### What is required
Write out the listing exactly, from its first line through the line holding "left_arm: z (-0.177", but include none of the pictures.

*** Data in this exercise Section Begins ***

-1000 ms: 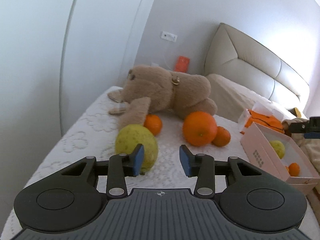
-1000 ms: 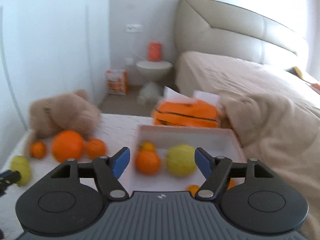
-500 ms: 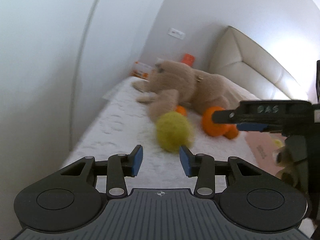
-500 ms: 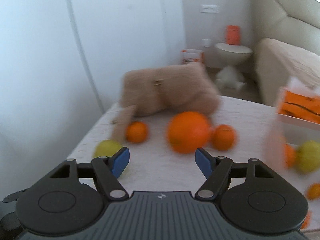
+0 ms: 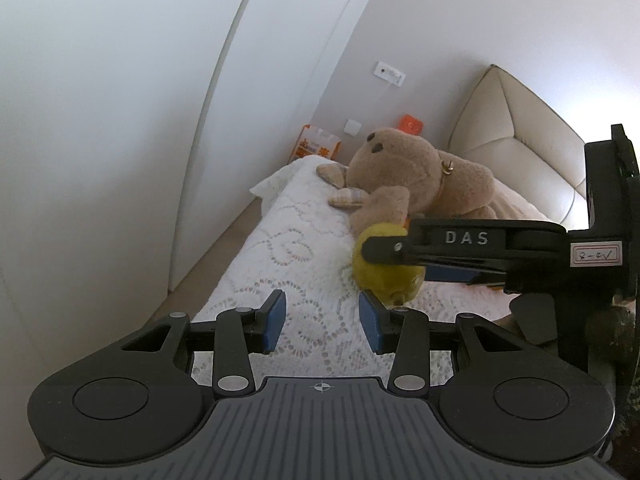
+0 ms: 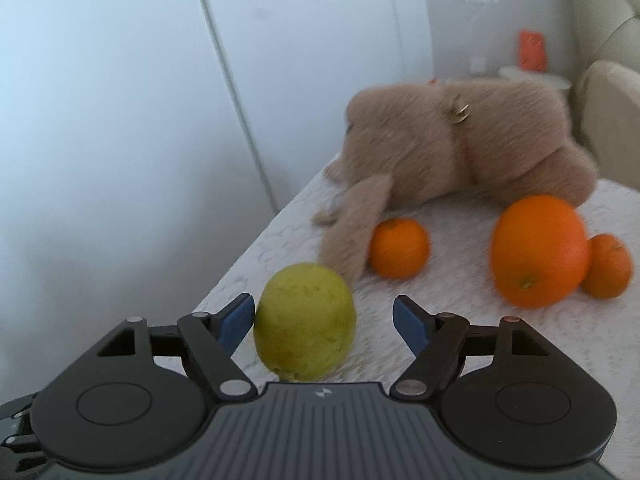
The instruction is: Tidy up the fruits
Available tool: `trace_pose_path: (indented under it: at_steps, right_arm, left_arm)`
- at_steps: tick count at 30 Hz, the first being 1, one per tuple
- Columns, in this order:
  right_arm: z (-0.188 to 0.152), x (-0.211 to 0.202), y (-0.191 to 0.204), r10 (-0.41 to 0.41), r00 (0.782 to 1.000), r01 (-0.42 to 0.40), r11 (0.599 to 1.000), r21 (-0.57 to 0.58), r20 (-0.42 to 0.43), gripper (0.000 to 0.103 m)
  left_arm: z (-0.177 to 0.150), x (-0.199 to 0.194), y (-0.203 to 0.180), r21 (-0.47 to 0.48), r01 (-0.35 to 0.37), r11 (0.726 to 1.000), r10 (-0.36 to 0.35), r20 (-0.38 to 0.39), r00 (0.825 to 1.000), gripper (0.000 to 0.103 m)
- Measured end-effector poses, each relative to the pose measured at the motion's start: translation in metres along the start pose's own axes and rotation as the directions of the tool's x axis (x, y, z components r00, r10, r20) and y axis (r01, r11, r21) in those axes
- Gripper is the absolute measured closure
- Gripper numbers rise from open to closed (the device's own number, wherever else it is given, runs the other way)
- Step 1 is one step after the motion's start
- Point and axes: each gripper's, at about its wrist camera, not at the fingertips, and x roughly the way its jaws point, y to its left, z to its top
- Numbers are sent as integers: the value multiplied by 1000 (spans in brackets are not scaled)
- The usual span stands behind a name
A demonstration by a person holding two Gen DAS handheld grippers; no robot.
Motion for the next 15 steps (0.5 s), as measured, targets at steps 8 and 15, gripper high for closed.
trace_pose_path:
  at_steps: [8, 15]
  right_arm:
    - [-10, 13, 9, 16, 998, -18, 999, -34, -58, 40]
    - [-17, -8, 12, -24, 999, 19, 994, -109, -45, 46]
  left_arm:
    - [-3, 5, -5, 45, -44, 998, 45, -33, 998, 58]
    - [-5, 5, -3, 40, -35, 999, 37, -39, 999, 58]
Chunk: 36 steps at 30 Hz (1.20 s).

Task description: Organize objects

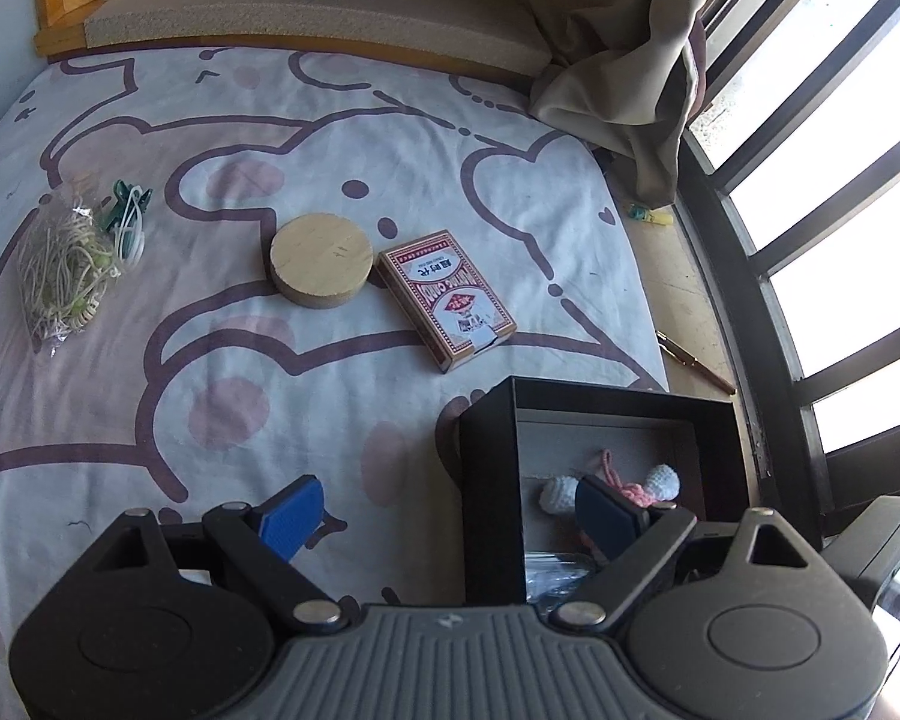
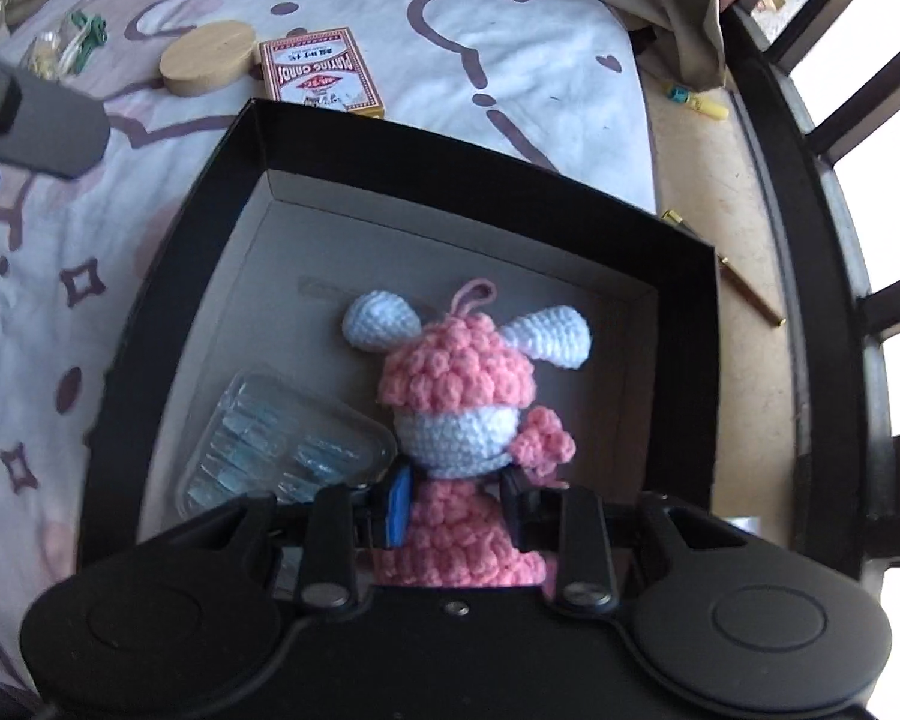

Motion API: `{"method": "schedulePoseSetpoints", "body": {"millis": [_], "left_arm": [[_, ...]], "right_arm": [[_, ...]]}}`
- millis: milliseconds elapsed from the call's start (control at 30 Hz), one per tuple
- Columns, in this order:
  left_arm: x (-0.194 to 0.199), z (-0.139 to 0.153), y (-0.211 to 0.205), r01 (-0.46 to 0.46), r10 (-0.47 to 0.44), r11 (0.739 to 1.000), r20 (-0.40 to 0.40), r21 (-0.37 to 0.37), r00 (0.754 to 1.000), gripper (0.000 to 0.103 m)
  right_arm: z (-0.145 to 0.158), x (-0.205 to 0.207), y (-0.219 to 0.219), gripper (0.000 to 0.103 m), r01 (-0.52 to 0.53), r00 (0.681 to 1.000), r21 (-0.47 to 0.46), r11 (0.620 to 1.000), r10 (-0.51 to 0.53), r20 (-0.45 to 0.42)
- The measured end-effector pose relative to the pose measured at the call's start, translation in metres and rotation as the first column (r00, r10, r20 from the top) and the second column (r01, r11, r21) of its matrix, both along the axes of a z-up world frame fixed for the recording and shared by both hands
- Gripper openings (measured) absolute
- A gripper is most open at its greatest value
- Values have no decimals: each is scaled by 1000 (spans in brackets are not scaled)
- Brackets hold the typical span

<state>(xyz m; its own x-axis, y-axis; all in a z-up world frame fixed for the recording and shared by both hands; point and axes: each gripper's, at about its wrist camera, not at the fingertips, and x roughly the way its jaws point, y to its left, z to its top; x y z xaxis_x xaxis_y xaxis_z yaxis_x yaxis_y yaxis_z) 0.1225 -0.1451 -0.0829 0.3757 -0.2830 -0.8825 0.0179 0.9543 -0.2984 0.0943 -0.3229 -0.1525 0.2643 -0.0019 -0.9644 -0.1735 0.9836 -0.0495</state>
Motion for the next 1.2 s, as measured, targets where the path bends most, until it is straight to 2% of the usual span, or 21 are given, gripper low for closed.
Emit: {"method": "schedulePoseSetpoints", "body": {"millis": [300, 367, 433, 467, 567, 633, 700, 767, 933, 1033, 1200], "left_arm": [[-2, 0, 0, 9, -9, 1000, 0, 2, 1000, 91], [-2, 0, 0, 9, -9, 1000, -2, 4, 1000, 91], [-3, 0, -1, 12, -12, 1000, -3, 4, 1000, 91], [-3, 0, -2, 15, -15, 1000, -2, 6, 1000, 91], [-5, 2, -5, 28, -28, 1000, 3, 11, 1000, 91], [-7, 3, -6, 33, -33, 999, 7, 11, 999, 91], [-9, 4, -6, 36, -37, 999, 11, 11, 999, 91], [-10, 6, -7, 38, -38, 999, 14, 12, 999, 91], [-12, 7, -8, 44, -44, 999, 18, 14, 999, 91], [-14, 9, -8, 50, -50, 999, 24, 15, 998, 91], [-18, 15, -10, 65, -67, 997, 51, 42, 996, 91]], "right_arm": [[-2, 0, -11, 37, 121, 992, 79, 990, -118, -50], [2, -1, -16, 41, 144, 989, 107, 984, -139, -53], [9, -1, -23, 51, 182, 983, 157, 971, -175, -56], [14, -1, -26, 51, 198, 980, 179, 964, -193, -49], [27, -4, -35, 49, 237, 971, 212, 948, -239, -17], [28, -4, -42, 38, 268, 963, 233, 935, -270, -26], [20, -6, -44, 29, 287, 958, 233, 929, -277, -75], [16, -9, -43, 29, 283, 959, 193, 939, -271, -86], [20, -13, -51, 28, 332, 943, 235, 914, -319, -92], [35, -17, -58, 27, 348, 935, 285, 893, -353, -37], [62, -24, -71, 28, 390, 900, 325, 861, -431, 61]]}}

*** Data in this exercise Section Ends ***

### Exercise output
-1000 ms: 
-1000 ms: 
-500 ms: 
-500 ms: 
+0 ms: 
+0 ms: 
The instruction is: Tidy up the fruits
Available tool: `trace_pose_path: (indented under it: at_steps, right_arm, left_arm)`
- at_steps: tick count at 30 Hz, the first being 1, one per tuple
- Columns, in this order:
  right_arm: z (-0.188 to 0.152), x (-0.211 to 0.202), y (-0.191 to 0.204), r10 (-0.41 to 0.41), r00 (0.782 to 1.000), r01 (-0.42 to 0.40), r11 (0.599 to 1.000), r21 (-0.57 to 0.58), r20 (-0.42 to 0.43), gripper (0.000 to 0.103 m)
  left_arm: z (-0.177 to 0.150), x (-0.199 to 0.194), y (-0.203 to 0.180), r21 (-0.47 to 0.48), r01 (-0.35 to 0.37), r11 (0.726 to 1.000), r10 (-0.36 to 0.35), r20 (-0.38 to 0.39), r00 (0.825 to 1.000), gripper (0.000 to 0.103 m)

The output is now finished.